HOW TO COMPLETE THIS TASK>
Count every line in the data below where "Localize" occurs, then state that number and nothing more.

─── RECORD EXTRACTS

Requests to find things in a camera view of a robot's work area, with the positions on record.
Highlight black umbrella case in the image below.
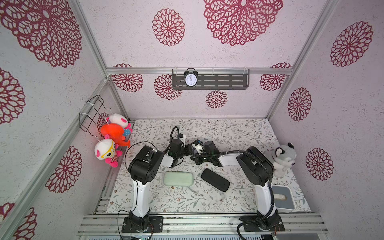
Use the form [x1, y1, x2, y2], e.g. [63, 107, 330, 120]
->
[201, 169, 230, 192]

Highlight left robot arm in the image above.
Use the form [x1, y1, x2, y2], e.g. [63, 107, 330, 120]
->
[121, 126, 187, 233]

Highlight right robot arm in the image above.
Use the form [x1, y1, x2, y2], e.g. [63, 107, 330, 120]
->
[188, 141, 279, 240]

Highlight floral table mat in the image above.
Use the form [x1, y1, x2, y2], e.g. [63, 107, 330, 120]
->
[106, 118, 311, 214]

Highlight orange plush toy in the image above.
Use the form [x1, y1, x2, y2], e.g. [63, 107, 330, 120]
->
[100, 123, 131, 147]

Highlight white pink plush top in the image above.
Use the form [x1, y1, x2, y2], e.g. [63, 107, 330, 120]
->
[107, 114, 133, 137]

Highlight black alarm clock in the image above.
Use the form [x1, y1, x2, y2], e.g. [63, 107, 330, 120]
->
[184, 68, 199, 87]

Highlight white plush with glasses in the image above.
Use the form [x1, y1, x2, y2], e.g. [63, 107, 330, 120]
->
[94, 135, 123, 168]

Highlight husky plush toy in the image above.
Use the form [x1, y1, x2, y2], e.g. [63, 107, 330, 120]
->
[265, 143, 297, 178]

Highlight grey tray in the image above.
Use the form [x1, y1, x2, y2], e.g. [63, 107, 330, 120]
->
[272, 185, 296, 213]

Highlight grey wall shelf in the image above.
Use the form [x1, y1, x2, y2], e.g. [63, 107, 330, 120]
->
[171, 69, 250, 90]

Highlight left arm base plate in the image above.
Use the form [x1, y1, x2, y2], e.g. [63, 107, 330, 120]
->
[121, 216, 164, 234]

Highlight black wire rack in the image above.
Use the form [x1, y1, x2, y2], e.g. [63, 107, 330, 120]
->
[78, 95, 111, 137]

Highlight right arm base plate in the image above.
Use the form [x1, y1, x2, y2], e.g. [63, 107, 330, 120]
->
[240, 213, 285, 232]

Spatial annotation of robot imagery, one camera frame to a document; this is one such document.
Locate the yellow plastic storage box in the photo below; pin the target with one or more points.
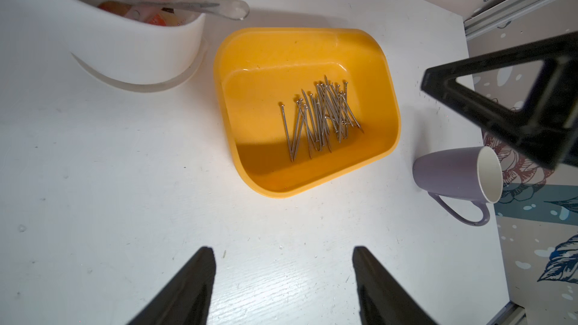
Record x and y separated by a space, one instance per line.
338 96

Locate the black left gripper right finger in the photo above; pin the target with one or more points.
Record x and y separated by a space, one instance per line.
382 299

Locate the purple ceramic mug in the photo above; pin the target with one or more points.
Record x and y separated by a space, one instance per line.
472 174

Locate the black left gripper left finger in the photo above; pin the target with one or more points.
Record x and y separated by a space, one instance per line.
186 298

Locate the white utensil holder cup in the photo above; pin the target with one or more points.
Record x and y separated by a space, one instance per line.
118 49

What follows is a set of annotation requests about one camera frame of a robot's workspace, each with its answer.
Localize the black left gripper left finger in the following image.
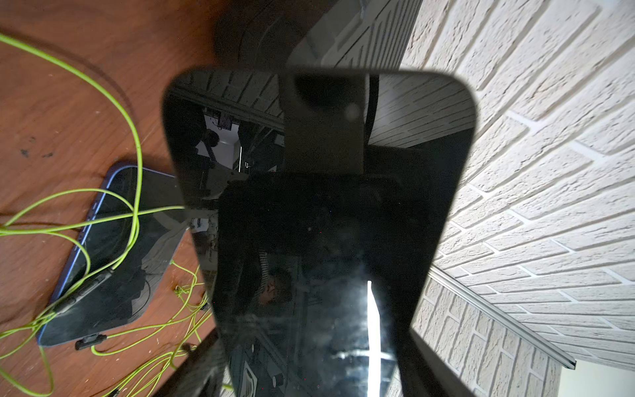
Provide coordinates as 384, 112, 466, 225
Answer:
154, 329, 226, 397

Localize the blue-edged smartphone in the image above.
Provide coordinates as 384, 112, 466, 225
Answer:
36, 162, 190, 349

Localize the black smartphone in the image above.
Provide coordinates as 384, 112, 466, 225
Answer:
162, 68, 478, 396

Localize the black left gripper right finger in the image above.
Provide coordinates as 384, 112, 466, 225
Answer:
401, 329, 474, 397

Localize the aluminium corner post left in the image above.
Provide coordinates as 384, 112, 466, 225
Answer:
428, 266, 576, 370

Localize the green earphone cable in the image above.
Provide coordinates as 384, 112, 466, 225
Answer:
0, 31, 217, 397

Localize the black plastic tool case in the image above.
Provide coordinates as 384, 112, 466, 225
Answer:
212, 0, 425, 75

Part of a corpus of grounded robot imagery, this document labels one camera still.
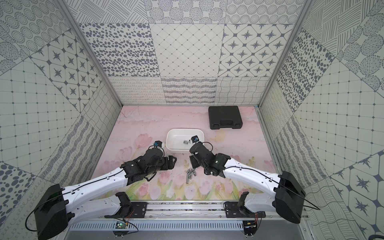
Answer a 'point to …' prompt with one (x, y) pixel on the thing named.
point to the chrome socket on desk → (191, 172)
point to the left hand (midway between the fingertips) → (172, 156)
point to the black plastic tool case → (225, 116)
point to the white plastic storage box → (175, 138)
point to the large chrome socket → (186, 142)
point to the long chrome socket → (187, 179)
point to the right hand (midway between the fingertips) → (195, 154)
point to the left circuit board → (120, 225)
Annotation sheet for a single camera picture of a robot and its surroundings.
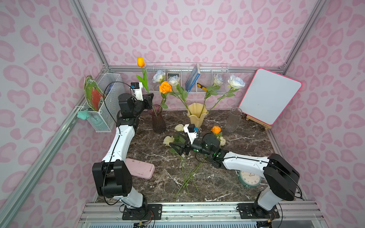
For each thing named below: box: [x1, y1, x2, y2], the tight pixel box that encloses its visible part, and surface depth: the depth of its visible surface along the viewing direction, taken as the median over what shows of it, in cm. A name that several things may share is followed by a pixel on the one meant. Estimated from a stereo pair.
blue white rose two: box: [198, 73, 224, 119], surface depth 86 cm
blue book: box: [185, 63, 201, 92], surface depth 90 cm
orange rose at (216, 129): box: [210, 125, 221, 134], surface depth 105 cm
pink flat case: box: [124, 158, 156, 180], surface depth 88 cm
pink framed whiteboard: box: [239, 67, 303, 126], surface depth 94 cm
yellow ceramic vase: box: [187, 102, 208, 128], surface depth 95 cm
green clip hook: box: [76, 109, 91, 121], surface depth 64 cm
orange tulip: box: [135, 56, 149, 94], surface depth 72 cm
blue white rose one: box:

──────

SOLUTION>
7